Las mujeres regresaron a esas breñas urbanizadas por la desesperación del
desarraigo. Ellas aferraron nerviosas sus camándulas de tagua, una avemaría a
flor de labios y el miedo entre los bolsos. Los atracadores del sector no saltearon.
Sus fechorías, en el centro histórico de la Candelaria, son de miércoles a sábado,
horario de forajidos.
Las señoras olvidaron los códigos de la periferia y esquivaron presurosas
la denominada: “Calle de la muerte”. Miraron hacia los aposentos de su
Virgencita de la Peña y la Hija de Sión les recordó la certeza vital del
retorno por el buen camino.
“Confiad en Dios por siempre jamás, porque en Dios tenéis una Roca eterna”.
(Isaías, 26-4).
El amanecer retornó más temprano a los parajes de arriba, muy al filo del
risco tenebroso. Las ventiscas del Oriente inclinaron las nubes adheridas al
lábaro de hierro. El grito de la cruz anunció a la Metrópoli:
“…Cuán recto es el
Señor, mi roca, y no hay injusticia en Él. (Salmo 92-16).

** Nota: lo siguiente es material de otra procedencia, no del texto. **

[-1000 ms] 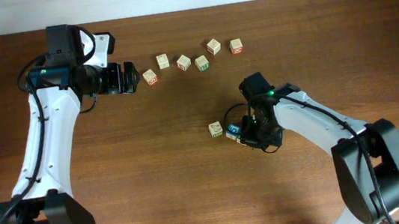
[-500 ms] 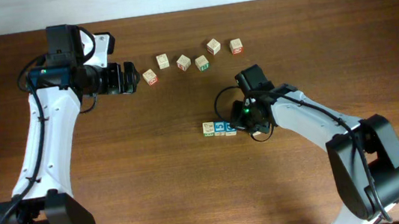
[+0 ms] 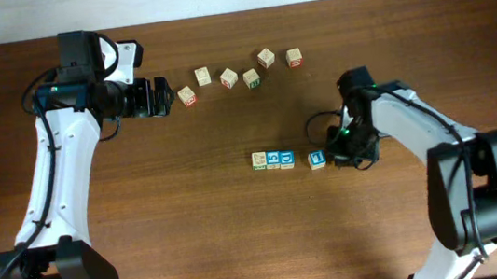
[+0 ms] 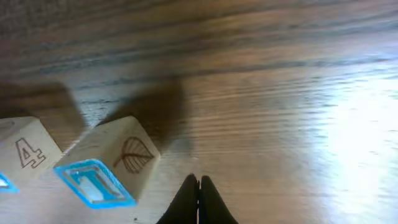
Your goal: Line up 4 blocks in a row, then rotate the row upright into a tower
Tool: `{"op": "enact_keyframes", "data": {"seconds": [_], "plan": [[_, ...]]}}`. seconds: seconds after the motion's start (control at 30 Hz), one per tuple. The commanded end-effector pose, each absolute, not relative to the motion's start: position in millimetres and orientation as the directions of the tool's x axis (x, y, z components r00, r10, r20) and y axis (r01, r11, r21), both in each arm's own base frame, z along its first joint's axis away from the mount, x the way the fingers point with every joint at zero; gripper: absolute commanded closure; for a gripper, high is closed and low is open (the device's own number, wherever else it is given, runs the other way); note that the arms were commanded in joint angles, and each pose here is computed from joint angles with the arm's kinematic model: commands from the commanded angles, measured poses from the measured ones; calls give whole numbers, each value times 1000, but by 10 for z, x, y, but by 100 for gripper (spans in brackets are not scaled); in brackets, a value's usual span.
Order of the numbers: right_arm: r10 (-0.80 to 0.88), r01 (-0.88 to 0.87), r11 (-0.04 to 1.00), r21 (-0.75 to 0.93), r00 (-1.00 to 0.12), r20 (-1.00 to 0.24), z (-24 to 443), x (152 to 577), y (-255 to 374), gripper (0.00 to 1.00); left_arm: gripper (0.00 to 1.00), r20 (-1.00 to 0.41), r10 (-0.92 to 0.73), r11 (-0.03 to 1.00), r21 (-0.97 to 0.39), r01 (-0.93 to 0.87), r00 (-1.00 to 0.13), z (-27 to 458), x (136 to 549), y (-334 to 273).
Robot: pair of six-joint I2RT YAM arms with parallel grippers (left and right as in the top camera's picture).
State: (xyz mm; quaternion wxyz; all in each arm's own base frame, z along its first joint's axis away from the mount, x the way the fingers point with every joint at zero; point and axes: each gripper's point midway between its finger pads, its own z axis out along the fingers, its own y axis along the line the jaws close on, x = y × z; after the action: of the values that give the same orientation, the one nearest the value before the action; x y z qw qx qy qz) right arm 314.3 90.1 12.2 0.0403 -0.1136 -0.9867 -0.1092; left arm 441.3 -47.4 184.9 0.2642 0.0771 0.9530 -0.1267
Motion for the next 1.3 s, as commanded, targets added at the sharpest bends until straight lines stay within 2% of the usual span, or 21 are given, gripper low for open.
{"op": "enact_keyframes", "data": {"seconds": [0.0, 0.2, 0.53, 0.67, 0.83, 0.93, 1.0, 1.03, 1.1, 1.27], "plan": [[199, 229, 939, 258, -970, 138, 2, 3125, 1219, 96, 1, -533, 86, 954, -199, 223, -842, 1889, 4432, -482], [182, 205, 931, 301, -978, 104, -3, 3210, 1399, 96, 1, -533, 86, 954, -199, 223, -842, 1889, 4432, -482], [141, 121, 935, 335, -989, -36, 35, 3550, 1289, 96, 1, -533, 86, 954, -199, 223, -842, 1889, 4432, -482], [111, 87, 915, 394, -993, -39, 79, 3547, 1493, 96, 1, -533, 86, 954, -199, 223, -842, 1889, 4432, -482], [163, 129, 905, 405, -985, -50, 101, 3610, 1607, 96, 1, -533, 86, 954, -199, 223, -842, 1889, 4432, -482], [198, 137, 892, 431, -975, -99, 568, 3894, 1402, 96, 1, -533, 86, 954, -199, 223, -842, 1889, 4432, -482], [212, 178, 897, 406, -977, -39, 739, 3793, 1228, 96, 1, -533, 86, 954, -199, 223, -842, 1889, 4432, -482], [209, 208, 907, 366, -977, 38, 648, 3593, 1193, 96, 1, -533, 86, 954, -199, 223, -842, 1889, 4432, -482], [148, 176, 924, 339, -983, 108, 368, 3301, 1377, 96, 1, -529, 85, 951, -209, 227, -844, 1887, 4419, -499], [125, 151, 932, 330, -987, 98, 174, 3184, 1579, 96, 1, -515, 83, 931, -265, 250, -853, 1891, 4356, -600]]}}
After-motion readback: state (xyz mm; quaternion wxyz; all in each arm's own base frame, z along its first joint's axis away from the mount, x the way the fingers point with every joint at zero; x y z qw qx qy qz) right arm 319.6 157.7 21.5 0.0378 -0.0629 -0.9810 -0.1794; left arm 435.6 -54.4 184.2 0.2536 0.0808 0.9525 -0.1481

Los hijos del rincón mariano, un tanto privilegiados, dejaron sus huellas
sobre la hierba húmeda. Olía a eucalipto y a chusque silvestre. El deleite de
los ojos buscó sobre el horizonte las campanas de la espadaña. Los tañidos les
indicaron la liturgia de las horas, oficio de prima, entre las sendas de los
arbustos.
“…Para el director del coro. Salmo de David. En ti, oh Señor, me refugio;
jamás sea yo avergonzado; líbrame en tu justicia. Inclina a mí tu oído,
rescátame pronto; sé para mí roca fuerte, fortaleza para salvarme. Porque tú
eres mi roca y mi fortaleza, y por amor de tu nombre me conducirás y me guiarás”.
(Salmo 31:1-3).
Los lugareños recitaron en honor del fiat de Nuestra Señora de la Peña: “La piedra que desecharon los constructores ha llegado a
ser la piedra angular”. (Salmo 118-22).